Olympe y avait mis les meubles de son propre boudoir.

J'arrivai les yeux bandés, après une route assez longue faite hors de Paris. Je ne savais pas du tout où j'étais. Jeanne restait dans la même ignorance. À cet égard, nous ne fûmes instruites que par Olympe elle-même.

Il est temps que j'appelle ainsi familièrement par son nom, celle-là, qui est morte notre amie—notre sœur, et dont les derniers moments ont expié des fautes qui appartenaient encore plus à la fatalité qu'à son cœur.

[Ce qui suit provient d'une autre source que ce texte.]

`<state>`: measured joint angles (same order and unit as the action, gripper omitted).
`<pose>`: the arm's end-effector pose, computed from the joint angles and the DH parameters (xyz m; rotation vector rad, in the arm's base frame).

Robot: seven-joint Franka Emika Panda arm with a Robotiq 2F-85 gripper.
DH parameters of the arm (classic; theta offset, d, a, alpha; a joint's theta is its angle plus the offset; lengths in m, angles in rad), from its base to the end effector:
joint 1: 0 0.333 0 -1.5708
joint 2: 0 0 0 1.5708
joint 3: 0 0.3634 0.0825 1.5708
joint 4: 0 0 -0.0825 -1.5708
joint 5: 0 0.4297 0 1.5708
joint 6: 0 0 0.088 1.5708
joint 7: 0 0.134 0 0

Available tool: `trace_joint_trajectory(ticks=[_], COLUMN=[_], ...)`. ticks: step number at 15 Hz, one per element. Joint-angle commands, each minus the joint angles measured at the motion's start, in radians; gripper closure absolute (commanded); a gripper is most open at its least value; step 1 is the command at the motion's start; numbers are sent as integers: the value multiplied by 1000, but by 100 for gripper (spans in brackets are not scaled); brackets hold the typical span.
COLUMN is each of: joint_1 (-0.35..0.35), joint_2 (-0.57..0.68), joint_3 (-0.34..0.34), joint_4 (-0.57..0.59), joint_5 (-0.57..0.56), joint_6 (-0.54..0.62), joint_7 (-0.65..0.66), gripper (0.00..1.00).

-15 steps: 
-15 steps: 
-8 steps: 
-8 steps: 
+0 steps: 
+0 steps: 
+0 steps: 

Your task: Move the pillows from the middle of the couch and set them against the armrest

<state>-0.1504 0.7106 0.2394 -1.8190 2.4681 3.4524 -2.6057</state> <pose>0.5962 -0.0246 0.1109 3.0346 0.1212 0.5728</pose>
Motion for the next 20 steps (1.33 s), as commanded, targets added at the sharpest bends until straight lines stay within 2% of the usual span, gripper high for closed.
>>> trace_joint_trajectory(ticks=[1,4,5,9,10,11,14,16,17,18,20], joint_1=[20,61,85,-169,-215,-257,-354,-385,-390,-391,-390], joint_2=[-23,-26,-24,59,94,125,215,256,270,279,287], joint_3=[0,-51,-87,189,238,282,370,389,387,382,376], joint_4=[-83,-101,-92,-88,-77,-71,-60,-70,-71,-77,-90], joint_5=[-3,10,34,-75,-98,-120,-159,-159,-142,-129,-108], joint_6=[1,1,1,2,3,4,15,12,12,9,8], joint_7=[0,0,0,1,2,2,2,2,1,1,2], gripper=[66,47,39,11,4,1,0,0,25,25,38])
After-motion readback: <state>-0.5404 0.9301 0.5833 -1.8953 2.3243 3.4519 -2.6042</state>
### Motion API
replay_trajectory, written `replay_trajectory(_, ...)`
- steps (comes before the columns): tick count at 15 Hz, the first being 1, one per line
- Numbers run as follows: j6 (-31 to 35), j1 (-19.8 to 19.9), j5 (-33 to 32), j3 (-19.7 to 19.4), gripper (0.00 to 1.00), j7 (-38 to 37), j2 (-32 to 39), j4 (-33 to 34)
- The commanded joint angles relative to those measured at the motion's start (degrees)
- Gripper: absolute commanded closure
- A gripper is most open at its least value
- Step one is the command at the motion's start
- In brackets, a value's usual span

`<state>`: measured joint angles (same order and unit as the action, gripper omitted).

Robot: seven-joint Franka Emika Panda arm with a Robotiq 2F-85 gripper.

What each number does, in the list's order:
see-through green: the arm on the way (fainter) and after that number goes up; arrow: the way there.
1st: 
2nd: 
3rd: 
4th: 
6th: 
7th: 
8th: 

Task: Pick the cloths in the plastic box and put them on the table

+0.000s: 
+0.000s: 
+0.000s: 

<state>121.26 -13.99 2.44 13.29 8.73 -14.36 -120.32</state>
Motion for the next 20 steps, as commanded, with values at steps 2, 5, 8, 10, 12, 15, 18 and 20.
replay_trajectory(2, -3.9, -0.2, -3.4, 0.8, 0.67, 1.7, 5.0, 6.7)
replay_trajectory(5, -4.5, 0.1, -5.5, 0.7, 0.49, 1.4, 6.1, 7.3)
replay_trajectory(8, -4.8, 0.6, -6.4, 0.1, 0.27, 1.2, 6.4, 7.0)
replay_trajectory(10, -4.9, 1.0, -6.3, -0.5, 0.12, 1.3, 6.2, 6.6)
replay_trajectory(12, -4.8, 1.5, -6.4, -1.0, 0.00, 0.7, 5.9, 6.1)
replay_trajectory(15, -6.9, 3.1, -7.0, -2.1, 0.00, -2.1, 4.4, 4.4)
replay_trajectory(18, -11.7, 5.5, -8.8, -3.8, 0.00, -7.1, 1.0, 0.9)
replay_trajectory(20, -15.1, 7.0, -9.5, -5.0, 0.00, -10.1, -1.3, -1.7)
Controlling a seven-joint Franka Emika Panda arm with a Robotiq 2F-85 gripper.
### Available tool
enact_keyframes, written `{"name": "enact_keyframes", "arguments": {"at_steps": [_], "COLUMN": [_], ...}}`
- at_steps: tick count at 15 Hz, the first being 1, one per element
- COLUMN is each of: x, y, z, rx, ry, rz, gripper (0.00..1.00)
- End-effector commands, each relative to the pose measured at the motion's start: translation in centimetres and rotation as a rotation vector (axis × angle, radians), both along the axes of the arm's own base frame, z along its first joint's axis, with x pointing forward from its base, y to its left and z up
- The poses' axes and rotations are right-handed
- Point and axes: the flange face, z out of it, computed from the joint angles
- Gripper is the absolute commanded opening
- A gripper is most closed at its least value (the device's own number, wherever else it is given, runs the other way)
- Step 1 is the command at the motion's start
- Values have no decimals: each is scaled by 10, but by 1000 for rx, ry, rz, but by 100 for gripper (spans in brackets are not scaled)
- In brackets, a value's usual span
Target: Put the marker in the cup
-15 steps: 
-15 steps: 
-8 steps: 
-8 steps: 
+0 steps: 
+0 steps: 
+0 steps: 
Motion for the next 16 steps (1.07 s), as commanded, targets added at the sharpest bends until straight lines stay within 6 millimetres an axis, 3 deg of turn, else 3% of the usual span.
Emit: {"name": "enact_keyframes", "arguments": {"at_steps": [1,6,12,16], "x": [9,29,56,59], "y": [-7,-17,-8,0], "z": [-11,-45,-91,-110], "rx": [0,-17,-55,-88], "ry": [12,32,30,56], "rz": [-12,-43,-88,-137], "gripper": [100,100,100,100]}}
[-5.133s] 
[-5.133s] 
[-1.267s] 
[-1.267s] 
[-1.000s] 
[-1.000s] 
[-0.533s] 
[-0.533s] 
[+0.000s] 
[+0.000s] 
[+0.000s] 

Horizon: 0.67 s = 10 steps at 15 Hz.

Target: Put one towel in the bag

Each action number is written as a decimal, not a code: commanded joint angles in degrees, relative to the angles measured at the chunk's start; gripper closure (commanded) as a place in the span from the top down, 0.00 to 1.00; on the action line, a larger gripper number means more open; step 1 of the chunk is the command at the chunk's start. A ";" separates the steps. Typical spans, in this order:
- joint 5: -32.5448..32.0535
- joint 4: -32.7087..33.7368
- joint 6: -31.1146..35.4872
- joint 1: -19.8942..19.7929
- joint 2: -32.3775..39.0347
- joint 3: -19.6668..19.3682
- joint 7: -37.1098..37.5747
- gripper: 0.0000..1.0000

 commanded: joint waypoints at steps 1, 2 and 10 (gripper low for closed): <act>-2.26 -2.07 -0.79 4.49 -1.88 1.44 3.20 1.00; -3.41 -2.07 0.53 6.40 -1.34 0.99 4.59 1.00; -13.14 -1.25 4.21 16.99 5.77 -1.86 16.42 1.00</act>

J'ai été heureuse dans cette retraite où j'ai trouvé la caressante affection de ma sœur cadette, la noble, la vaillante tendresse de ma sœur aînée.

La mort nous menaçait, c'est vrai, mais nous nous aimions tant!

Et j'assistais à un beau spectacle: la renaissance d'une âme.

Au commencement, Louaisot regardait encore Olympe comme sa complice, non pas volontaire, assurément, mais forcée; il avait obtenu d'elle tant de choses à l'aide de son moyen, toujours le même, la menace!

La menace appropriée, choisie, la menace spéciale à chaque cas.

Ici la menace était l'enfant,—le jeune Lucien,—un splendide adolescent qui aimait Louaisot, son père, jusqu'à l'adoration.